Here is the explanation of coords:

x0 = % Distance of left side of character from left side of page.
top = % Distance of top of character from top of page.
x1 = % Distance of right side of character from left side of page.
bottom = % Distance of bottom of the character from top of page.

Here is the code:

# Get text of whole document as string
crop_coords = [x0, top, x1, bottom]
text = ''
pages = []
with pdfplumber.open(filename) as pdf:
    for i, page in enumerate(pdf.pages):
        my_width = page.width
        my_height = page.height
        # Crop pages
        my_bbox = (crop_coords[0]*float(my_width), crop_coords[1]*float(my_height), crop_coords[2]*float(my_width), crop_coords[3]*float(my_height))
        page_crop = page.crop(bbox=my_bbox)
        text = text+str(page_crop.extract_text()).lower()
        pages.append(page_crop)
SilentCloud
  • 1,677
  • 3
  • 9
  • 28
  • 1
    The crop arguments should to be updated, https://github.com/jsvine/pdfplumber ` x0 Distance of left side of character from left side of page. x1 Distance of right side of character from left side of page. top Distance of top of character from top of page. bottom Distance of bottom of the character from top of page. ` – fitz Sep 24 '21 at 13:17
  • Done, I will leave the `%` on purpose because it look more clear to me – SilentCloud Sep 24 '21 at 15:22
0

We can try using a regex expression of both header and footer, if your documents contain similar expressions. In my documents, date and page numbers were common, thus used the following code.

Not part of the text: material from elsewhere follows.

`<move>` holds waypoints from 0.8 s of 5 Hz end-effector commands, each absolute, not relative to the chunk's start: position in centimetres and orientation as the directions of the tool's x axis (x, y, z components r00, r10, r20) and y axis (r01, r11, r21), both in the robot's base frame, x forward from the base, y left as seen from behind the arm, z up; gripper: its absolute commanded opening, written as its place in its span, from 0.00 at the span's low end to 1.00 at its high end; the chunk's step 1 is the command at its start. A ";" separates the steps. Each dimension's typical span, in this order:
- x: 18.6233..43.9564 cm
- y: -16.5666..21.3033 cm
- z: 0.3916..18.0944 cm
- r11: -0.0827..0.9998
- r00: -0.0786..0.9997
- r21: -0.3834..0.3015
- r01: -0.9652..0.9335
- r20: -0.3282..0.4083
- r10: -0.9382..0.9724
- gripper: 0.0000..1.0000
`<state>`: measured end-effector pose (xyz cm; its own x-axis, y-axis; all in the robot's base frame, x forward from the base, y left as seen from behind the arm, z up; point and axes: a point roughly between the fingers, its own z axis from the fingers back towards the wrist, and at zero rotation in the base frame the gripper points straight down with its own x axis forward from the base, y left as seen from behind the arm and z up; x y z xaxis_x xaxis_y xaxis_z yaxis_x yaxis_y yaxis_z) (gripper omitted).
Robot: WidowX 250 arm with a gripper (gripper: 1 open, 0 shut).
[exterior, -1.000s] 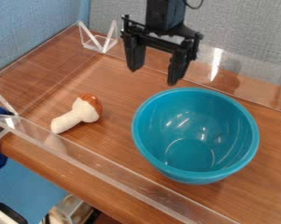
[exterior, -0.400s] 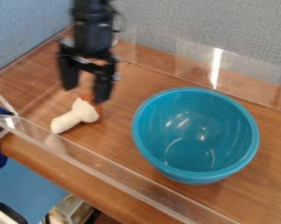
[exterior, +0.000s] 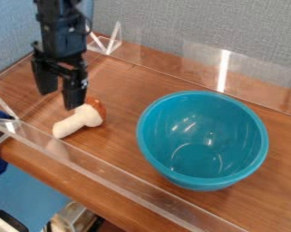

    with pdfplumber.open(pdf_upload) as pdf:
        for page in pdf.pages :
            text += page.extract_text()
    footer_pattern = '(page|Page|PAGE)\s*\d+\s*(of|OF|Of)\s*\d+'
    header_pattern =r'(January|February|March|April|May|June|July|August|September|October|November|December|january|february|march|april|may|june|july|august|september|october|november|december|JANUARY|FEBRUARY|MARCH|APRIL|MAY|JUNE|JULY|AUGUST|SEPTEMBER|OCTOBER|NOVEMBER|DECEMBER)\s*\d{2}\s*(\,|\s)\s*\d{4}'

Footer pattern was like - Page 1 of 20 header pattern was January 20, 2021 Such patterns will be removed by replacing these patterns with a space

    replace = ''
    texxt = re.sub(pattern, replace, text)
    texxt = re.sub(date_pattern, replace, texxt)
    texxt = re.sub('\s{2}',' ',texxt)

Now this will atleast remove the header/footer patterns from text file.